* **WORK ORDER**
Each line of the data below either holds "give" or does not. Report how many do, and only that.
BEGIN
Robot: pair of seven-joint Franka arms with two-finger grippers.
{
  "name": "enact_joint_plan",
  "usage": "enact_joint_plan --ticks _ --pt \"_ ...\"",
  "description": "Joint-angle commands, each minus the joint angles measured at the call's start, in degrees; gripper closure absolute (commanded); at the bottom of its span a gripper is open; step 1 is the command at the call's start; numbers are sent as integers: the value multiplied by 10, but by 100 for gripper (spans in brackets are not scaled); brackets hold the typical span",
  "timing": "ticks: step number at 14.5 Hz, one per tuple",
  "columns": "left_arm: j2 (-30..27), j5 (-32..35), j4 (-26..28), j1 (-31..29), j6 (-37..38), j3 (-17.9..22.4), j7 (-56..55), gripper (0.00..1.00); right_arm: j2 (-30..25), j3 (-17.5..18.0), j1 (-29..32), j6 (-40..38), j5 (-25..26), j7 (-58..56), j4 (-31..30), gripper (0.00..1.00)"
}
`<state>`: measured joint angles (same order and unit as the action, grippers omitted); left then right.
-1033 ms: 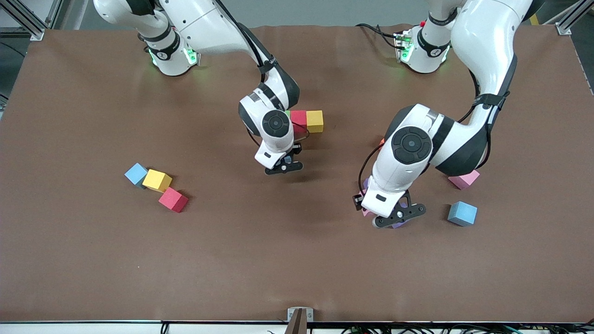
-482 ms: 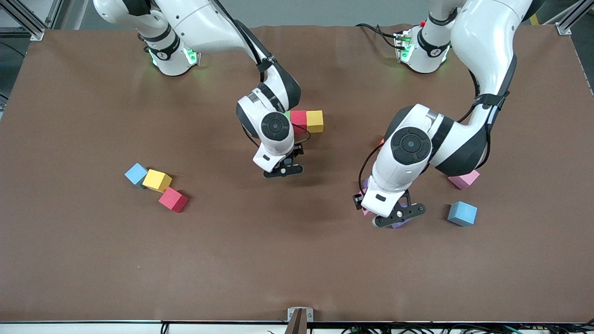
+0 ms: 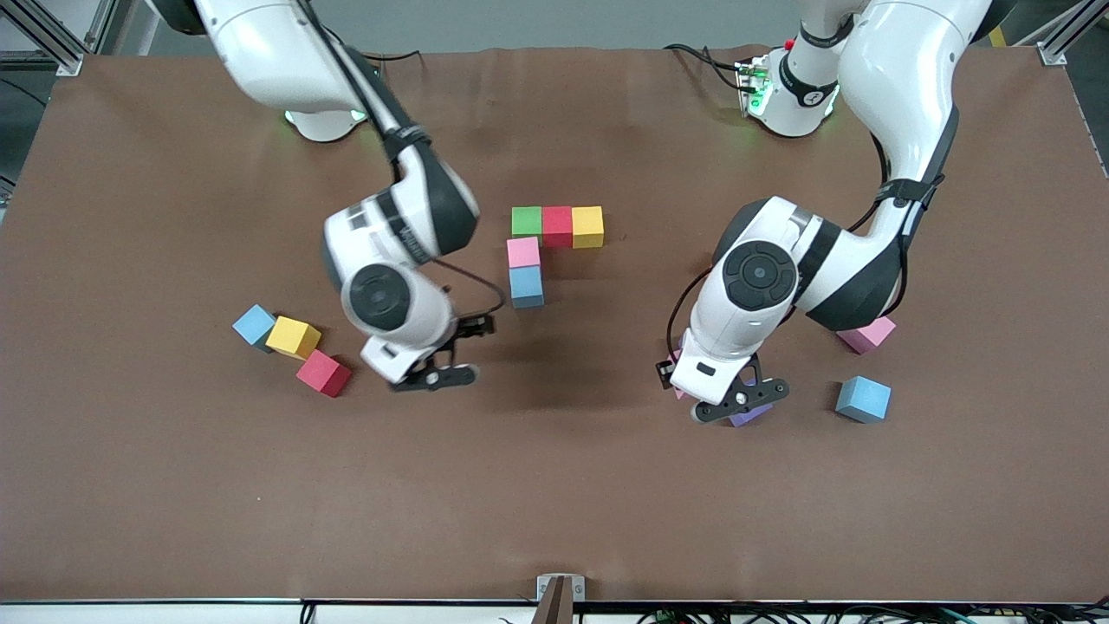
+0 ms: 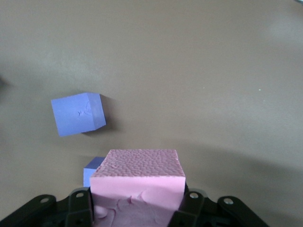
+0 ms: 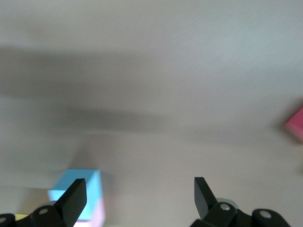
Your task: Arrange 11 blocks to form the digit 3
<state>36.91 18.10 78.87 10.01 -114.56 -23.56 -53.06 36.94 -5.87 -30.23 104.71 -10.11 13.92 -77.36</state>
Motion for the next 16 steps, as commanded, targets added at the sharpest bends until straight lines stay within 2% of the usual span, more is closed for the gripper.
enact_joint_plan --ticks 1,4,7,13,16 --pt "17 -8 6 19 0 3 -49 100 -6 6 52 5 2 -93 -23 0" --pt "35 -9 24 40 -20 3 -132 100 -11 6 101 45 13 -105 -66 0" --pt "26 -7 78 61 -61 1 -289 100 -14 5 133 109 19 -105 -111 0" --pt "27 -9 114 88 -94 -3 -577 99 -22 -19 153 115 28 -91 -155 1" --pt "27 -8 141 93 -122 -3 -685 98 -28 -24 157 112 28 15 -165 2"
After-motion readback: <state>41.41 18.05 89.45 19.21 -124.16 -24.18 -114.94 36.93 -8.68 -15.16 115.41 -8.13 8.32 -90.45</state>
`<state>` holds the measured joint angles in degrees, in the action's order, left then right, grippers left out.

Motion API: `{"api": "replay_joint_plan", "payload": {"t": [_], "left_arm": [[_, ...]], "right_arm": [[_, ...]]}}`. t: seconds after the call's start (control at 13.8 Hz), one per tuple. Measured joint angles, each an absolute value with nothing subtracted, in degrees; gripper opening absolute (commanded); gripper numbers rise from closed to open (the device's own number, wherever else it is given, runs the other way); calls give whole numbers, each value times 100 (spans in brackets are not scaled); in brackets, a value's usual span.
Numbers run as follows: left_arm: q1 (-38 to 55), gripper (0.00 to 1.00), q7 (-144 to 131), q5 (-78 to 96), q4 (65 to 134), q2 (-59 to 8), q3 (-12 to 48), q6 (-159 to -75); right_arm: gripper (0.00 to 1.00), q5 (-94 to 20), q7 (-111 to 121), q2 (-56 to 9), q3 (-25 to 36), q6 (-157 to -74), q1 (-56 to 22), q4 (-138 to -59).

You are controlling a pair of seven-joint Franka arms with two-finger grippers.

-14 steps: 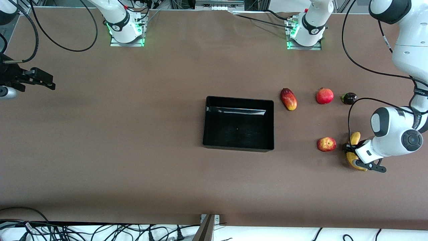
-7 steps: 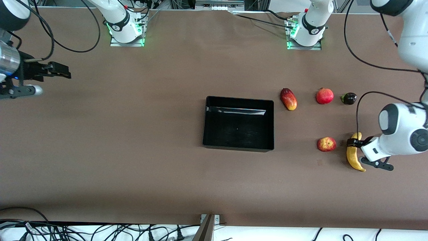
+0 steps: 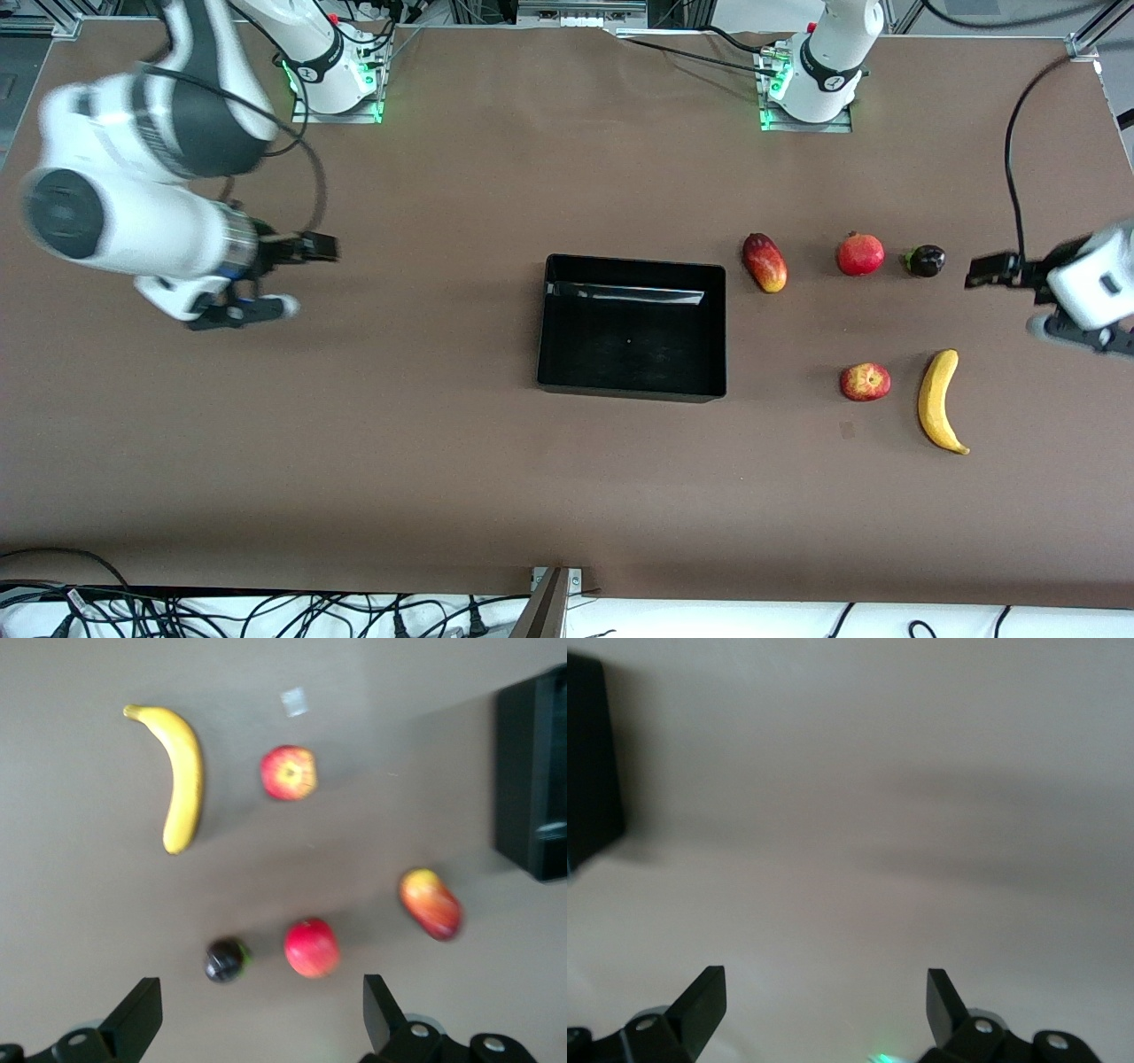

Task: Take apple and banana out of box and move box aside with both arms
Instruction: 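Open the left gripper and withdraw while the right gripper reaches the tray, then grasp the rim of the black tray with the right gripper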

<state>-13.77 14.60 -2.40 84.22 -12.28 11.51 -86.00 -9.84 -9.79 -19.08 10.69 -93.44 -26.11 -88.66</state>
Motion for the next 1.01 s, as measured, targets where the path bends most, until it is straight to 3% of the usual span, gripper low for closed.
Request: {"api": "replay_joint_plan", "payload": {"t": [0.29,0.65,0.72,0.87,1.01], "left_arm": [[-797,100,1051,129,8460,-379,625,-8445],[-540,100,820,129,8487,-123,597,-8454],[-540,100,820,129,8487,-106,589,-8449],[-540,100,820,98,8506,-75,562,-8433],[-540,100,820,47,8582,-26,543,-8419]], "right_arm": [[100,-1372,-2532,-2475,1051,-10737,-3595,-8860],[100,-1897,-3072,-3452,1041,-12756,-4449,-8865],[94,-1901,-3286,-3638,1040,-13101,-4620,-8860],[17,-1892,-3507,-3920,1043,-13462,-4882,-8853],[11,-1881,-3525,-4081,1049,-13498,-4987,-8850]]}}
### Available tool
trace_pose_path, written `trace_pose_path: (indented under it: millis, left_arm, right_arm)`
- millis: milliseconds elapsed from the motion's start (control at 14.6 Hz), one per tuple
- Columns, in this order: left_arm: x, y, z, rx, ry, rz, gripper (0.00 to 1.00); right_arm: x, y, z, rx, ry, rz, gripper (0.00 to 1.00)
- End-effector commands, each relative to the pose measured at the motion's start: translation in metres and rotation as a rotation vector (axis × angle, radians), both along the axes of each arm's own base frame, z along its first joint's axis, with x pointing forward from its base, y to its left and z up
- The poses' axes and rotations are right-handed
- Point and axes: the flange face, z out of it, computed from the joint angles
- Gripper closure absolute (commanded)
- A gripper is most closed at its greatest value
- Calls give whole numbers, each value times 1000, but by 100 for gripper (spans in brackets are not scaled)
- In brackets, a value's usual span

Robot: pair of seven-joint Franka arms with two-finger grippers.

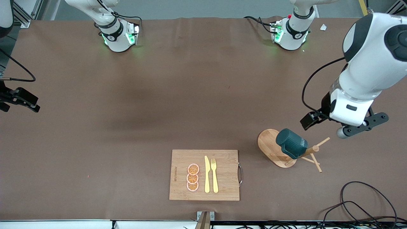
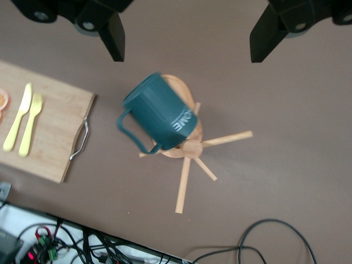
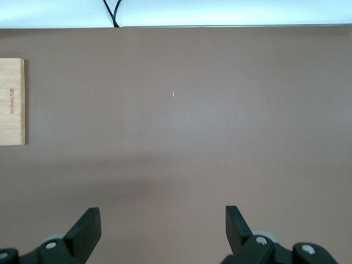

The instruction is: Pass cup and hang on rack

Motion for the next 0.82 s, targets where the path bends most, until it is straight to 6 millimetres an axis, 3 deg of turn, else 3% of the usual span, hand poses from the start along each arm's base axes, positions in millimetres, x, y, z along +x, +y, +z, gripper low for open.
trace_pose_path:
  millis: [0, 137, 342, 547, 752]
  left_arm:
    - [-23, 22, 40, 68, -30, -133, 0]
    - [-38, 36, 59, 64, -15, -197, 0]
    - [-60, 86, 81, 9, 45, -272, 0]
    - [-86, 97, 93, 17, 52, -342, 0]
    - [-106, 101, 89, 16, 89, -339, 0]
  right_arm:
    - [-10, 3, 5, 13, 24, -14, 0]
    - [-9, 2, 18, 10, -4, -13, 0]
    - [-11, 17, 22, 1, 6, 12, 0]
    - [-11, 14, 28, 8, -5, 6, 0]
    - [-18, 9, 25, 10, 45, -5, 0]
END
* **WORKED SOLUTION**
2